Copy the data verbatim and leave out every picture.

START PROVIDED RECORDS

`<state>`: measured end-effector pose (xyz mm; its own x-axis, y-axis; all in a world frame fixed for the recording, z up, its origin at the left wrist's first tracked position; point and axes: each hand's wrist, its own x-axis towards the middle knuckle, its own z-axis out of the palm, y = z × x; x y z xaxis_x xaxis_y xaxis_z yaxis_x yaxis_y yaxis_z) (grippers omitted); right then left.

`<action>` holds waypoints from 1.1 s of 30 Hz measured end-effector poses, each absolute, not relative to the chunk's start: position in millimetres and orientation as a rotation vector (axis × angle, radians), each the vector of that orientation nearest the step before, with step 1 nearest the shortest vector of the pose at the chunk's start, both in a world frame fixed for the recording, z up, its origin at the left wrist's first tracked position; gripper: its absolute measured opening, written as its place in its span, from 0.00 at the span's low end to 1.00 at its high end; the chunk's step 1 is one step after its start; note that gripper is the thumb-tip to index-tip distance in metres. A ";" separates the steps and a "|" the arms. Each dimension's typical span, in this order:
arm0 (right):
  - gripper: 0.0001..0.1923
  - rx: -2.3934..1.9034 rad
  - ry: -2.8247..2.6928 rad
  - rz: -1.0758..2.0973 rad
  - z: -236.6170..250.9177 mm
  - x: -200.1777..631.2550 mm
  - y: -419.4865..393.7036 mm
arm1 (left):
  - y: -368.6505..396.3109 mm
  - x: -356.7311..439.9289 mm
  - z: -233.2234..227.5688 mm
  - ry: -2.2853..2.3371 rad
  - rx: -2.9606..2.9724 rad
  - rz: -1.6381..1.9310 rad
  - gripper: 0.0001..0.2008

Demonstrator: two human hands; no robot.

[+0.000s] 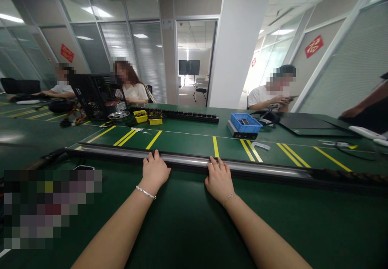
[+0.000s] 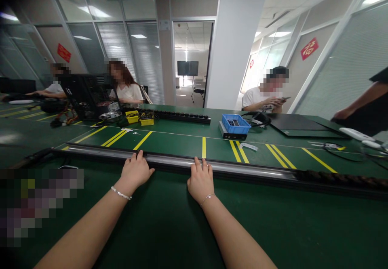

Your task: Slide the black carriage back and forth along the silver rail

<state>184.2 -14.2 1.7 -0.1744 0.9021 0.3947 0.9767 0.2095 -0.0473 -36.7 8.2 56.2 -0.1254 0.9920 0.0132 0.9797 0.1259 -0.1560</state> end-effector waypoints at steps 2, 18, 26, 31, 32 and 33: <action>0.23 -1.760 -2.155 -0.304 1.5 184.1 -14.2 | 7.9 -37.0 56.2 -2.267 -1.996 0.166 0.32; 0.29 -1.780 -2.192 -0.272 3.5 183.9 -15.4 | 5.9 -64.5 35.1 -2.170 -1.913 -0.052 0.32; 0.29 -1.782 -2.194 -0.268 4.1 184.1 -15.5 | 9.2 -70.1 38.7 -2.202 -1.919 -0.214 0.35; 0.29 -1.773 -2.187 -0.272 3.4 184.1 -15.5 | 14.0 -79.9 36.5 -2.278 -1.826 -0.275 0.35; 0.29 -1.772 -2.187 -0.272 3.3 184.0 -15.5 | 15.4 -83.1 35.6 -2.309 -1.804 -0.280 0.35; 0.29 -1.772 -2.188 -0.270 3.4 184.0 -15.6 | 16.8 -86.5 34.6 -2.337 -1.787 -0.287 0.35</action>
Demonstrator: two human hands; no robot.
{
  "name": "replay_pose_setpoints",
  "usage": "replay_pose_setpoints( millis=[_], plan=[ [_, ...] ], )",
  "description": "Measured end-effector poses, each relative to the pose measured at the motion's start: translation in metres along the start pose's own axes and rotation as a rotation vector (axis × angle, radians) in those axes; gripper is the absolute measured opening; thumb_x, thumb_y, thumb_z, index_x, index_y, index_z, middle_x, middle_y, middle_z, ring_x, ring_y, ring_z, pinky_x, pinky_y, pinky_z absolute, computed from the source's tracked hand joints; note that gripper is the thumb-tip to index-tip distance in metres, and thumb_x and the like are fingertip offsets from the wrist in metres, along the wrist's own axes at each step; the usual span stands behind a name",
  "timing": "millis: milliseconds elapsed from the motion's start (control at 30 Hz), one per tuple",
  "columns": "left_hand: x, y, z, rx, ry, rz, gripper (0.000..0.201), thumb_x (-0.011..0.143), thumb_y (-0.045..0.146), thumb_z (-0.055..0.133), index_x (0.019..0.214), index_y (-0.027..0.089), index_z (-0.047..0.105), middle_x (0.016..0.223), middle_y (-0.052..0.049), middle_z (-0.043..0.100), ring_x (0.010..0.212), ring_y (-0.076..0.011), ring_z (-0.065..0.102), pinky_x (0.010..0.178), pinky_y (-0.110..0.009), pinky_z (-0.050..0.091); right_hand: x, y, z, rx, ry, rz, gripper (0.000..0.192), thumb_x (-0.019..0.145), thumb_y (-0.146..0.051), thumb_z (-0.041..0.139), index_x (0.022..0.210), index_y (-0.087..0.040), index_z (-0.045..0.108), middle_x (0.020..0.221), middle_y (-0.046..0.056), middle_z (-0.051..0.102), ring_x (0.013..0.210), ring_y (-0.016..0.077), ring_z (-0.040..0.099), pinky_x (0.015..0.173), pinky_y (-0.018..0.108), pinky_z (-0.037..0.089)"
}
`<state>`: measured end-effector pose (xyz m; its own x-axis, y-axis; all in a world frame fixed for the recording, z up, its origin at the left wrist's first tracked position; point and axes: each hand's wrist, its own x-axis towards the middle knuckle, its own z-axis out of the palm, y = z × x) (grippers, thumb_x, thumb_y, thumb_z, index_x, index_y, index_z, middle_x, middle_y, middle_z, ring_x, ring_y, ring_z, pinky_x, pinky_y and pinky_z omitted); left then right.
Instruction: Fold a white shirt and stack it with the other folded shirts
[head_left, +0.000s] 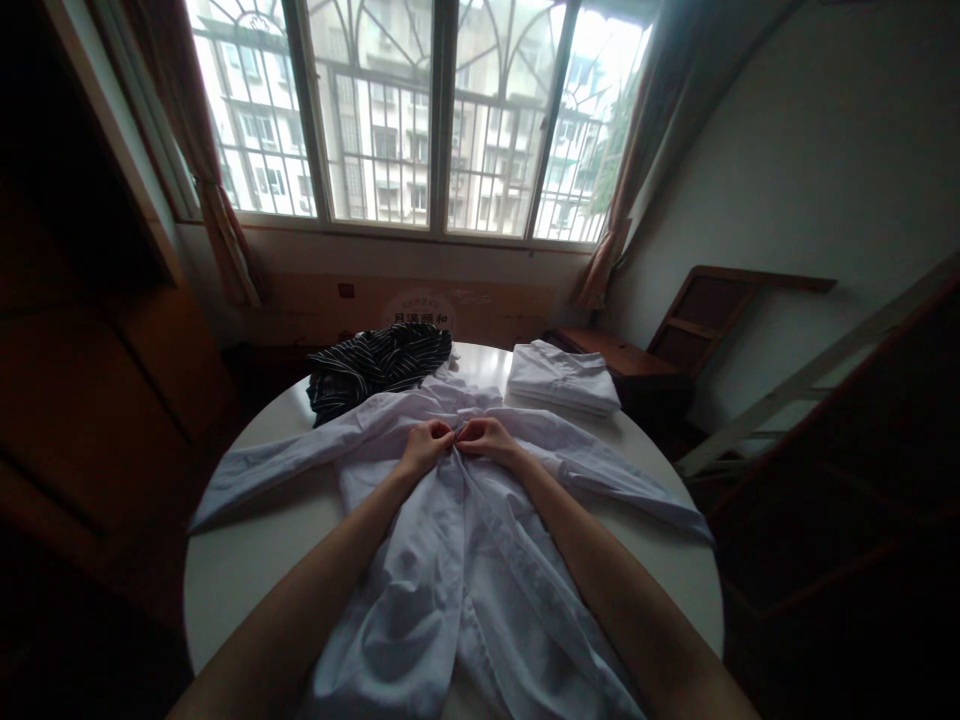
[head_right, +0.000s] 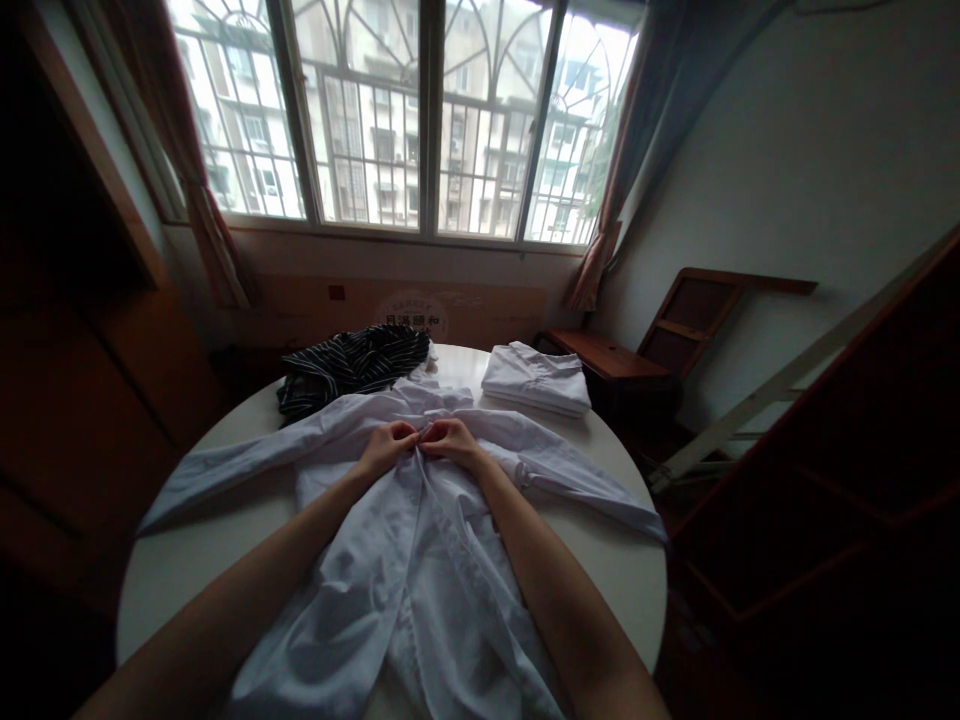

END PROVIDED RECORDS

→ RESULT OF THIS TASK:
`<state>`: measured end-effector pose (xyz mm; its own x-axis, y-axis; all in a world frame fixed for the recording, z up, its origin at the left wrist's first tracked position; point and axes: each hand's wrist, its own x-axis towards the middle knuckle, its own z-axis out of the palm, y = z × x; x y z xaxis_x xaxis_y xaxis_z yaxis_x yaxis_y yaxis_z) (grippers omitted); right then left.

`<action>` holds waypoints from 1.1 s of 30 Hz measured end-effector poses, each absolute, not relative to the chunk's start: position in millimetres and orientation as a rotation vector (axis × angle, radians), each the vector of that orientation nearest the step before, with step 1 nearest the shortest vector of the pose at the chunk's start, both in a world frame fixed for the recording, z up, its origin at the left wrist's first tracked position; gripper: its absolute measured opening, written as its place in its span, from 0.00 at the span's low end to 1.00 at its high end; the chunk's step 1 is one step after its start; note that gripper is the thumb-tip to index-tip distance in metres. A ";" separates the steps and a "|" the arms. Each dimension's typical span, in this order:
arm0 (right):
  - gripper: 0.0001..0.1923
  - rx: -2.3934..1.9034 rad
  - ry: -2.8247..2.6928 rad
  - rz: -1.0758..2.0973 rad
  - z: -236.6170..250.9177 mm
  - x: -200.1777..631.2550 mm
  - y: -419.4865..393.7036 mm
arm1 (left):
  - y: -368.6505..396.3109 mm
  - x: -356.7311..439.9289 mm
  - z: -233.2234..227.5688 mm
  - ry: -2.2853..2.3371 rad
  - rx: -2.9606..2.9724 rad
  - rz: -1.6381..1.9310 rad
  - gripper: 0.0001..0.2008

Demonstrator: two human hands; no robot.

[+0.000s] 
[+0.000s] 

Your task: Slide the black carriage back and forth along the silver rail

<state>184.2 -14.2 1.7 -0.1744 0.9021 0.3947 0.9767 0.2095 -0.0473 -36.7 8.2 56.2 -0.1254 0.9920 0.0132 0.9797 0.1259 -0.1560</state> end-effector waypoints at steps 2, 18, 26, 31, 32 and 33: <action>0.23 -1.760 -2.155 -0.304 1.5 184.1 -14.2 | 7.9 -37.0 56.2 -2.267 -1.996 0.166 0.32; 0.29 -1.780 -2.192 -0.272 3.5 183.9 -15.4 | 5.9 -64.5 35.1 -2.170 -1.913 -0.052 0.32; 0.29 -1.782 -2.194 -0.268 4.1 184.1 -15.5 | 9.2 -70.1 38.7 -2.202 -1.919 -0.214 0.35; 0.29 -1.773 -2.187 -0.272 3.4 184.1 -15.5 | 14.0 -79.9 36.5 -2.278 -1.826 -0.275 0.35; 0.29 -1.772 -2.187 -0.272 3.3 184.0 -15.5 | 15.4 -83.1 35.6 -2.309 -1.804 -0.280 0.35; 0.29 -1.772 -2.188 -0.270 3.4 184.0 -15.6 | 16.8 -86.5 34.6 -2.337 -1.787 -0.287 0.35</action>
Demonstrator: two human hands; no robot.
{
  "name": "replay_pose_setpoints",
  "usage": "replay_pose_setpoints( millis=[_], plan=[ [_, ...] ], )",
  "description": "Measured end-effector poses, each relative to the pose measured at the motion's start: translation in metres along the start pose's own axes and rotation as a rotation vector (axis × angle, radians) in those axes; gripper is the absolute measured opening; thumb_x, thumb_y, thumb_z, index_x, index_y, index_z, middle_x, middle_y, middle_z, ring_x, ring_y, ring_z, pinky_x, pinky_y, pinky_z absolute, computed from the source's tracked hand joints; note that gripper is the thumb-tip to index-tip distance in metres, and thumb_x and the like are fingertip offsets from the wrist in metres, along the wrist's own axes at each step; the usual span stands behind a name",
  "timing": "millis: milliseconds elapsed from the motion's start (control at 30 Hz), one per tuple",
  "columns": "left_hand: x, y, z, rx, ry, rz, gripper (0.000..0.201), thumb_x (-0.011..0.143), thumb_y (-0.045..0.146), thumb_z (-0.055..0.133), index_x (0.019..0.214), index_y (-0.027..0.089), index_z (-0.047..0.105), middle_x (0.016..0.223), middle_y (-0.052..0.049), middle_z (-0.043..0.100), ring_x (0.010..0.212), ring_y (-0.076..0.011), ring_z (-0.065..0.102), pinky_x (0.010..0.178), pinky_y (-0.110..0.009), pinky_z (-0.050..0.091); right_hand: x, y, z, rx, ry, rz, gripper (0.000..0.192), thumb_x (-0.019..0.145), thumb_y (-0.146..0.051), thumb_z (-0.041..0.139), index_x (0.022..0.210), index_y (-0.087..0.040), index_z (-0.045..0.108), middle_x (0.020..0.221), middle_y (-0.046..0.056), middle_z (-0.051..0.102), ring_x (0.013..0.210), ring_y (-0.016..0.077), ring_z (-0.040..0.099), pinky_x (0.015..0.173), pinky_y (-0.018..0.108), pinky_z (-0.037..0.089)"
}
`<state>`: measured end-effector pose (xyz m; its own x-axis, y-axis; all in a world frame fixed for the recording, z up, its origin at the left wrist's first tracked position; point and axes: each hand's wrist, its own x-axis towards the middle knuckle, its own z-axis out of the palm, y = z × x) (grippers, thumb_x, thumb_y, thumb_z, index_x, index_y, index_z, middle_x, middle_y, middle_z, ring_x, ring_y, ring_z, pinky_x, pinky_y and pinky_z omitted); left then right.
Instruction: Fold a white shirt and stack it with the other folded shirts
[head_left, +0.000s] 
[head_right, +0.000s] 

No more work remains on this exercise.